After Belushi’s 1982 death, Aykroyd has said it was difficult to laugh, impossible to do comedy, and unthinkable to sing. He felt as if he had lost a real brother. At Belushi’s memorial service, Aykroyd played a tape recording of “2000-Pound Bee”, fulfilling a semi-joking promise Aykroyd & Belushi had made to each other. Aykroyd has since resumed being funny, and even sang in the ill-advised Jake-free sequel, Blues Brothers 2000. Mostly, though, he has become a familiar character actor in his middle age. Aykroyd’s better films include The Blues Brothers and Neighbors (both with Belushi),Trading PlacesGhostBusters, and a string of flops like Coneheads and Nothing But Trouble.
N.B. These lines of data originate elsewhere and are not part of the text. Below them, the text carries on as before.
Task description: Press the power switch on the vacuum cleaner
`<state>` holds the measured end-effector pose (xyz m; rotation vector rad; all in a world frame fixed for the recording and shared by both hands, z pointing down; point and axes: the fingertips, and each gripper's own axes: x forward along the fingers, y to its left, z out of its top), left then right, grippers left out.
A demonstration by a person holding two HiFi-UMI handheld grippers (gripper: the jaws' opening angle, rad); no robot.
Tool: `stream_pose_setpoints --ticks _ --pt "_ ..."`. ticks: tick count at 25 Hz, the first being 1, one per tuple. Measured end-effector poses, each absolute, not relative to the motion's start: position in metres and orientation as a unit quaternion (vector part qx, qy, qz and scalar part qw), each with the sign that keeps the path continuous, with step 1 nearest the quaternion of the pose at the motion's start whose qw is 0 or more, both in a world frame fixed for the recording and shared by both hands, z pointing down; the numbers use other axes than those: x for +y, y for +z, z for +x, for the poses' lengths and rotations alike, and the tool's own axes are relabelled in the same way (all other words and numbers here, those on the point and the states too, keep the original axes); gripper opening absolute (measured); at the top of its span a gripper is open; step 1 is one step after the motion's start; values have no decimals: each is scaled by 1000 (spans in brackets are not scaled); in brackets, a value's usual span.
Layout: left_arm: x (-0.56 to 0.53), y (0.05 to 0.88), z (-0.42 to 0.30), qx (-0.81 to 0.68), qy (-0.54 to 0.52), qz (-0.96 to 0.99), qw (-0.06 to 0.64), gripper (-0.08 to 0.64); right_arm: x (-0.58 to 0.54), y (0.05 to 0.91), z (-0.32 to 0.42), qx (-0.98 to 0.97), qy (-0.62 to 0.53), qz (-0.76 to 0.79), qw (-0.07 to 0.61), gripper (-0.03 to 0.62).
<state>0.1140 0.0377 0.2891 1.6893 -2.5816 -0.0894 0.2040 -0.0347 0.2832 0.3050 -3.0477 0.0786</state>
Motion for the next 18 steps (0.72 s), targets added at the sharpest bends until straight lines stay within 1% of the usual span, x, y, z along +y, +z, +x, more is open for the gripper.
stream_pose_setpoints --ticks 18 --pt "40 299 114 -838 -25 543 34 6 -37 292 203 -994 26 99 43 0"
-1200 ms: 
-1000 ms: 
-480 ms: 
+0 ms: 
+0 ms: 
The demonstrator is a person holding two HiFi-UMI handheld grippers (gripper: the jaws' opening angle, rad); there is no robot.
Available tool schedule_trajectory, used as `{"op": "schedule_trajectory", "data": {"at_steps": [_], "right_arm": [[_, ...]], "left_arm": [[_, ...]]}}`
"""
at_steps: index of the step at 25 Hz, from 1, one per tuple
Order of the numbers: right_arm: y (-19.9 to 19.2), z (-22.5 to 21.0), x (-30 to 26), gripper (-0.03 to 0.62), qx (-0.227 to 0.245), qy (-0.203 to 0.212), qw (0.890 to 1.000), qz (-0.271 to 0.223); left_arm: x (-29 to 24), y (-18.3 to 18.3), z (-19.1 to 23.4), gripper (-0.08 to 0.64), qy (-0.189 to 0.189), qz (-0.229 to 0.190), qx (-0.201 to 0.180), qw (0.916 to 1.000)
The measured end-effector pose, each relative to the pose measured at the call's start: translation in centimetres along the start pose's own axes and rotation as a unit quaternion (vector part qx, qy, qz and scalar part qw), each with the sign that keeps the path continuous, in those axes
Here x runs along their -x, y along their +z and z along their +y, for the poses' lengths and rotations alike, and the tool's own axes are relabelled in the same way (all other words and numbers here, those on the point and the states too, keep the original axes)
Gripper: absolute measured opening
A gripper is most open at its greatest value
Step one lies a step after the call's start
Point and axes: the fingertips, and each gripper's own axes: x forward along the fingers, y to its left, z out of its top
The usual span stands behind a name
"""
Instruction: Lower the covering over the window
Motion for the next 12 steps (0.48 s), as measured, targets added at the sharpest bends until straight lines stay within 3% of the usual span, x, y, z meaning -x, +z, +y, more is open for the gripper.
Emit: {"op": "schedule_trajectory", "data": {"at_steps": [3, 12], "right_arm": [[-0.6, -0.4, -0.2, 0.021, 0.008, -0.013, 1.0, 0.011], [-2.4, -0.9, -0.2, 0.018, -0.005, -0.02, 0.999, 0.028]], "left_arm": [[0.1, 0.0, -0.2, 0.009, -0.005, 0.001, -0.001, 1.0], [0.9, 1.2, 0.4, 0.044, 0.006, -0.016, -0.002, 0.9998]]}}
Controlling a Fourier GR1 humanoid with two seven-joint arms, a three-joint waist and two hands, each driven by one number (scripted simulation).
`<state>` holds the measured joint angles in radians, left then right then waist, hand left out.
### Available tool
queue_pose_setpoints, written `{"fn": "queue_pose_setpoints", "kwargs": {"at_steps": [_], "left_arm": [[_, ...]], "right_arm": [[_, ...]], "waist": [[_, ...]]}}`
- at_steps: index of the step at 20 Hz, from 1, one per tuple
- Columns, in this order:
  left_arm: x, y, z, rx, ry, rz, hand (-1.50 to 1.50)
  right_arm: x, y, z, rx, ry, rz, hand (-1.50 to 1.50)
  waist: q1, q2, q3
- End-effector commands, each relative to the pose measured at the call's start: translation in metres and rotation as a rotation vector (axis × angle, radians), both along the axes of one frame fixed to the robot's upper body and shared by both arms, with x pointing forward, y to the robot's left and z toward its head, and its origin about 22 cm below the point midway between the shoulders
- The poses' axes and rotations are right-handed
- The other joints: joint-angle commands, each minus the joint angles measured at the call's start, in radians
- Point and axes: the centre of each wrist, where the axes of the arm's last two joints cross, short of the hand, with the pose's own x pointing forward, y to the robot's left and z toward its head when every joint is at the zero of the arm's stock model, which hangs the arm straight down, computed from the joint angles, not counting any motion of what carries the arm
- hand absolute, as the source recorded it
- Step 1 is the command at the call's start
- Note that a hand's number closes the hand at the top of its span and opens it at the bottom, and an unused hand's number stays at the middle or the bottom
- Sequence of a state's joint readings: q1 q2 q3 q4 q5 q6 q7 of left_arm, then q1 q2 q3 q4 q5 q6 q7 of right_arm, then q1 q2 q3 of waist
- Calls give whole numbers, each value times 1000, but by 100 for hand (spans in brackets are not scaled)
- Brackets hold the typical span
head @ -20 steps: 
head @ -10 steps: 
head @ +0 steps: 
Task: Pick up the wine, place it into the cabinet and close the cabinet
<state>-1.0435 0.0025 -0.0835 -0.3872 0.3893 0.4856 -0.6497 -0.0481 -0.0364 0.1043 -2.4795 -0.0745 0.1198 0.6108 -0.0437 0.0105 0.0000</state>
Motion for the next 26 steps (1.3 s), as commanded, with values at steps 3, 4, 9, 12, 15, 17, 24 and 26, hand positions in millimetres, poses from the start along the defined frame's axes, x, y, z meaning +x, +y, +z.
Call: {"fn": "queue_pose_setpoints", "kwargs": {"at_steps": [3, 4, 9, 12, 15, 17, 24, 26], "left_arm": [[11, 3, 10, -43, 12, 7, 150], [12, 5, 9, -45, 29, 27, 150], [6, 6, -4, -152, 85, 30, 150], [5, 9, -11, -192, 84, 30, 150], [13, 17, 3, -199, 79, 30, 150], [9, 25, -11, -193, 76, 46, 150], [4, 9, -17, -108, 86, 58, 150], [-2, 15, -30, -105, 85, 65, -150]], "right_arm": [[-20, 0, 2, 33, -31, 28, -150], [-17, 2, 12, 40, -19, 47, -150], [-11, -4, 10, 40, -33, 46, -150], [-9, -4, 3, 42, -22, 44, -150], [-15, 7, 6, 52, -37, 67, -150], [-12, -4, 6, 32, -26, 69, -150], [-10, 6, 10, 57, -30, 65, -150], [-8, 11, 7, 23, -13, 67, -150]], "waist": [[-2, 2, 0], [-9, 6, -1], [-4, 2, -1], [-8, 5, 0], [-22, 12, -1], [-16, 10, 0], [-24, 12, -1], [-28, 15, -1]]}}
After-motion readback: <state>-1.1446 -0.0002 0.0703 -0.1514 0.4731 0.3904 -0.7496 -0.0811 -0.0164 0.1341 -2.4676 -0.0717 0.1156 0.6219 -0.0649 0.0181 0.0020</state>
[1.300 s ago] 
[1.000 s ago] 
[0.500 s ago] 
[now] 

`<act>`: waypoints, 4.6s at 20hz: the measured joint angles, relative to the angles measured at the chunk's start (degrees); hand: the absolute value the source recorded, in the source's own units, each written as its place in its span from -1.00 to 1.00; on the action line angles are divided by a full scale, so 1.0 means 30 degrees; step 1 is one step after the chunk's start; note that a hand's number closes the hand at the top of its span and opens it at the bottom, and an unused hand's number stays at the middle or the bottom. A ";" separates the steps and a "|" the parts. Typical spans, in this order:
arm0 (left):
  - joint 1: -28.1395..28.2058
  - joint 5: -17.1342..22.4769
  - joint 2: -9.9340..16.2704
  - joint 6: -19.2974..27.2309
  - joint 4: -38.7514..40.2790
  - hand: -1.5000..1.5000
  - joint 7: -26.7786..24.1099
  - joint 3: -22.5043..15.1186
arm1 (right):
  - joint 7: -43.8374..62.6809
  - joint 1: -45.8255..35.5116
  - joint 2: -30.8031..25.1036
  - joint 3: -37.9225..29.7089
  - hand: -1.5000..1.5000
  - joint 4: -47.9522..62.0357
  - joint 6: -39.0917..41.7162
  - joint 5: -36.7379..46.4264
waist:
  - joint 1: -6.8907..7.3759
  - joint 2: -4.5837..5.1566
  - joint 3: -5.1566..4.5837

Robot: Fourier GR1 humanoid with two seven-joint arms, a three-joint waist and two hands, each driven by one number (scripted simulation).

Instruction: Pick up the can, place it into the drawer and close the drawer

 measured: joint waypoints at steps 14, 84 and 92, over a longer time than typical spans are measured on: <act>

In most biographies, Aykroyd is listed as twice married and the father of six. His purported first marriage, however, (to one Maureen Lewis) never happened, and the three sons (Mark, Lloyd, and Oscar) who came from that union never existed. Many years ago, as Aykroyd first became famous, the publishers of Who’s Who sent him a blank questionnaire, but Aykroyd bridled at being asked to list all his biographical information. So he made up a phony biography, with a phony wife and three phony children. Referring to outdated editions of Who’s Who, lazy reporters have mentioned his fictitious family ever since, as if they’re factual. Says Aykroyd: “I will give 10 million dollars to anyone who can find that family and bring the three kids and the wife to me.”